By Christopher Steiner
IBM now runs commercials on podcasts that invite companies, presumably ones that have enough money to not worry about overpaying for an underdelivered project, to supercharge their AI efforts using IBM's workforce, which, the company says, includes 64,000 AI experts. Sixty-four thousand experts.
IBM has 160,000 consulting employees across the world. Some of those are off-shore code-writers. Some of those are operations staff that never really see client work. Knowing that, some back-of-the-envelope math yields that at least half of IBM's front-line consultants must qualify as AI experts. Impressive.
But let's give IBM a pass here. There was a time when it was the world's foremost authority on AI, and that old IP is still laying around, but much of it may not be worth much.
In either case, IBM has ramped up its chatter about AI, an not just in commercials. For the five years before ChatGPT's release, IBM mentioned AI and related terms an average of 15 times per quarterly earnings call. That's a high number compared with most companies' transcripts from that period. After ChatGPT's release, however, IBM poured AI gasoline on its earnings calls, averaging 51 AI and related mentions per call since the fourth quarter of 2022.
But back to that legacy stuff. IBM has been doing this longer than any of the Magnificent 7 (Microsoft, Google, Amazon, Nvidia, Meta, and Tesla). BTW: We're not sure why Tesla is thrown in with this bunch.

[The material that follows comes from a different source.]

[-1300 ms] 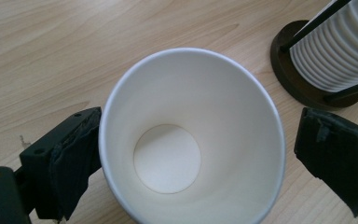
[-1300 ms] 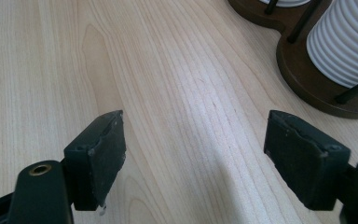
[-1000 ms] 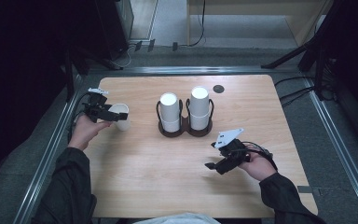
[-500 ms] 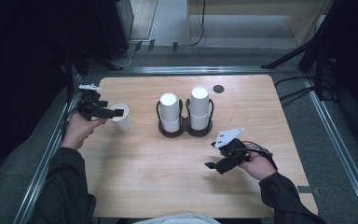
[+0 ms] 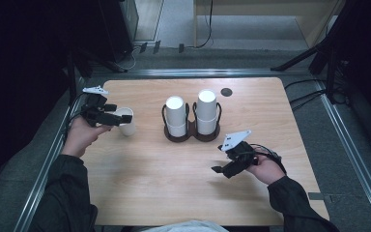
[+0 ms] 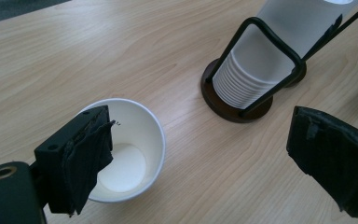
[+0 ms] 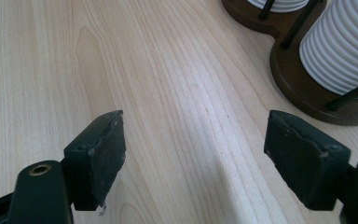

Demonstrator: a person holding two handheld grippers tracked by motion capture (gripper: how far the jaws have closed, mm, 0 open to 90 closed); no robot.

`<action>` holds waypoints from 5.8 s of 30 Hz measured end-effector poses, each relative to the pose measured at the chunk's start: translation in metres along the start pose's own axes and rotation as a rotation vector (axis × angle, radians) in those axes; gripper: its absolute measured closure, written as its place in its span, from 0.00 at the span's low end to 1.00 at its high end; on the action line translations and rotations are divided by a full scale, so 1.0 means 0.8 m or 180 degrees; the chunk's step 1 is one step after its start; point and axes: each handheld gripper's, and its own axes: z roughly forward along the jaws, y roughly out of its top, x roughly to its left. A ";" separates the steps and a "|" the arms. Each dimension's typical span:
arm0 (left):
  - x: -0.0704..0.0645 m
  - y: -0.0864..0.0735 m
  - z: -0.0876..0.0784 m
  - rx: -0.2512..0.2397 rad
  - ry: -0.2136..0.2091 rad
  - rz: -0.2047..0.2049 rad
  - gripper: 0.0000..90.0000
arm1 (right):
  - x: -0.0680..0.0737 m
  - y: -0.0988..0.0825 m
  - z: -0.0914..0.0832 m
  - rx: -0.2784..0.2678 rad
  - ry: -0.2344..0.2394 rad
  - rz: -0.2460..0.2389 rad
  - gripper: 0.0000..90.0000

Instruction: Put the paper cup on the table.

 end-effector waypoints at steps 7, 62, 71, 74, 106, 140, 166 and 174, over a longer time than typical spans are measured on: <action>-0.017 0.002 -0.007 -0.0034 -0.0089 0.0006 0.08 | -0.003 0.004 0.001 0.0004 0.0003 0.0006 0.23; -0.114 -0.040 0.083 0.0203 -0.0206 0.0590 0.16 | -0.017 0.018 0.002 -0.0041 0.0018 -0.0053 0.23; -0.134 -0.051 0.101 0.0258 -0.0280 0.0616 0.16 | -0.016 0.017 0.003 -0.0022 0.0028 -0.0066 0.23; -0.141 -0.052 0.104 0.0280 -0.0313 0.0660 0.16 | -0.016 0.017 0.003 -0.0026 0.0018 -0.0077 0.23; -0.196 -0.041 0.153 0.0463 -0.0664 0.0903 0.16 | 0.003 -0.003 0.001 0.0071 0.0006 -0.0009 0.23; -0.222 -0.039 0.172 0.0419 -0.0693 0.1173 0.17 | 0.015 -0.004 0.009 0.0124 0.0021 -0.0014 0.23; -0.220 -0.041 0.174 0.0450 -0.0711 0.1154 0.17 | 0.016 -0.004 0.010 0.0140 0.0029 -0.0032 0.23; -0.217 -0.042 0.177 0.0512 -0.0693 0.1158 0.17 | 0.015 -0.005 0.011 0.0162 0.0033 -0.0031 0.23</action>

IBM's durability in the space shows, it has more AI-related patents registered with the U.S. Patent Office than any other company, a startling statistic considering that it's not amongst the real leaders in the space. The thing about IBM, however, is that it used to be a technology company. But it hasn't been for some time. It's a consulting company, primarily. It still has pockets of people working on things such as Watson and Quantum computing, but its core business is the same as that of Accenture or Deloitte.
For decades, however, IBM was a technology company that primarily made products for decades, everything from software (databases, computer languages, OS packages, and on) to hardware—the bombest of PCs back in the 1980s were IBMs, something that continued into the 1990s. Its laptops, aka ThinkPads, continued as a strong brand until the company carved that business off and sold it to a Chinese buyer in 2005, which rebranded it as Lenovo in 2007.
The point: IBM used to be the alpha of technology companies in the United States. Its research into AI, machine learning and expert systems back in the 1970s and 1980s far surpassed that of anybody else. So it does have a pile of patents, the largest of anybody, when it comes to these subjects, but they're legacy patents filed in a different era of compute power. Some of the computer science holds, of course, but the sheer volume of IBM's AI-related IP is somewhat misleading.
The capex of IBM does not reflect that of a company that's actually building IP and investing in product. It's a services company whose product is sending hordes of people to complete things such as SAP implementations. Companies with growing products spend more, over time, on capex, especially in this era of the AI arms race.
By our count, IBM does employ about 3,200 data scientists, which is impressive, especially considering that Microsoft, the king AI at the moment, employs about 5,700. But also consider that Accenture has 3,700 data scientists, 500 more than IBM. Accenture and IBM are essentially renting these data scientists out to others, which is fine, but it's not the same as Microsoft, whose data scientists are working on internal projects and external products and AI.
Also, any company with 64,000 'AI Experts' and only 3,200 data scientists is coming up short somewhere. Most likely: it's a lot of pontificating by 'experts' with a limited amount of 'doing' by those who actually understand data and AI. Even with all those old patents.